WORK TO BE COMPLETED |
Only the stretch of the listing below that runs from the line with "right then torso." through the line with "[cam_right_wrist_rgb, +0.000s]" is to be printed, exactly and with both ends.

RECORDED INFORMATION |
--- START ---

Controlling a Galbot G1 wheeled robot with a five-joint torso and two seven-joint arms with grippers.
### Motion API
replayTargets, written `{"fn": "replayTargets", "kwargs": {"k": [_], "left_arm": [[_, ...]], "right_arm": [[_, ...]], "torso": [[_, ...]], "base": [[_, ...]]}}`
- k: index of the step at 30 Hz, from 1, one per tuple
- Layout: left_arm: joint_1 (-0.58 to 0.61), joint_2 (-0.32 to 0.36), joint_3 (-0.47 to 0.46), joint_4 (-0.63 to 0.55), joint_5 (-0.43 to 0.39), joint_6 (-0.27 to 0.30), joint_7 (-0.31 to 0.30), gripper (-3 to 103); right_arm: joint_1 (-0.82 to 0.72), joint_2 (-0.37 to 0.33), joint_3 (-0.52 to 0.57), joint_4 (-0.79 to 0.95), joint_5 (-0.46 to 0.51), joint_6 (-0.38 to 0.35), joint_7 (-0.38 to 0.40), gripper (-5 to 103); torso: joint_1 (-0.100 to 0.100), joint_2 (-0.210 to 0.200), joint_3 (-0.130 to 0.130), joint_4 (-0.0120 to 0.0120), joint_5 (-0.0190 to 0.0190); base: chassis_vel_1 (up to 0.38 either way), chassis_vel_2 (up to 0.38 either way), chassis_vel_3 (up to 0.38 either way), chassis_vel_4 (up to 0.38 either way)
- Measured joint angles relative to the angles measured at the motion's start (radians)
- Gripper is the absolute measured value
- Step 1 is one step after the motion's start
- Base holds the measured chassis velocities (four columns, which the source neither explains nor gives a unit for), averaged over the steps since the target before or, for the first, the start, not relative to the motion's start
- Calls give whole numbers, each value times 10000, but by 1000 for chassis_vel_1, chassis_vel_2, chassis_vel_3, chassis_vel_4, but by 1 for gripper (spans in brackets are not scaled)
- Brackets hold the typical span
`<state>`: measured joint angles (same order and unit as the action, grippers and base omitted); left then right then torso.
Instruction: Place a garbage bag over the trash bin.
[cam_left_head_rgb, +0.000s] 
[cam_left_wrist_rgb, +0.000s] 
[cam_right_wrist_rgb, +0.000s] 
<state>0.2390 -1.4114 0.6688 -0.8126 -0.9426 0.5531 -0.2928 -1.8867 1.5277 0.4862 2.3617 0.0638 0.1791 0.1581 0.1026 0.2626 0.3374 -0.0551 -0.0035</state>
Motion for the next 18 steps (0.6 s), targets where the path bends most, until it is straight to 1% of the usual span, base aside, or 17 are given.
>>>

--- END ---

OUTPUT |
`<state>`: measured joint angles (same order and unit as the action, grippers and base omitted); left then right then torso.
Instruction: Place a garbage bag over the trash bin.
[cam_left_head_rgb, +0.000s] 
[cam_left_wrist_rgb, +0.000s] 
[cam_right_wrist_rgb, +0.000s] 

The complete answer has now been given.